:: Work task ::
Check each line of the listing below for the word "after" and say how many lines have it. Nothing else should be written.

_ _ _

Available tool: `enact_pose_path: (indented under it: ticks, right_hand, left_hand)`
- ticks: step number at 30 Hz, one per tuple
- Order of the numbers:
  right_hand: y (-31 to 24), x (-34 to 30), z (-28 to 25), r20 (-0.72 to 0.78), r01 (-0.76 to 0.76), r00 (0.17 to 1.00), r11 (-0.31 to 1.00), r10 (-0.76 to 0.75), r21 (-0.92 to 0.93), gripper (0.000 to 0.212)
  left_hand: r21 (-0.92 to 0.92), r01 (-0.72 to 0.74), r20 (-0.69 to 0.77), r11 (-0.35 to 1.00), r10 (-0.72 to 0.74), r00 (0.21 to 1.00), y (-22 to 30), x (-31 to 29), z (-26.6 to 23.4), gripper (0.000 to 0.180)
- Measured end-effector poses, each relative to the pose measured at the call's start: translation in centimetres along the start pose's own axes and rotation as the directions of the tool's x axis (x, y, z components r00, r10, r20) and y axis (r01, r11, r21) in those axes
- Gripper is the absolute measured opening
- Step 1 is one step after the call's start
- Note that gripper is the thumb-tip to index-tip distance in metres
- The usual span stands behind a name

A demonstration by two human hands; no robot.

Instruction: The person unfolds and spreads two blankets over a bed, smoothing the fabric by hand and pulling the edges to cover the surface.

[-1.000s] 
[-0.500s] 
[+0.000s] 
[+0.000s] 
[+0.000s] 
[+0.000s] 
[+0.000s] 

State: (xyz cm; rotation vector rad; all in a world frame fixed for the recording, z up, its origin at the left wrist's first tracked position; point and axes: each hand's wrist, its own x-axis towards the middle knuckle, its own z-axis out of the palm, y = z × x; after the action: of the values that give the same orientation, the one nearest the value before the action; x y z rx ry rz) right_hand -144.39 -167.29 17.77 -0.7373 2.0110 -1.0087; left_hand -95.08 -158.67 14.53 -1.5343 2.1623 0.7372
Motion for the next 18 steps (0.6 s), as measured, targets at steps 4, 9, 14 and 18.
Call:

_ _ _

:: Exercise response ::
2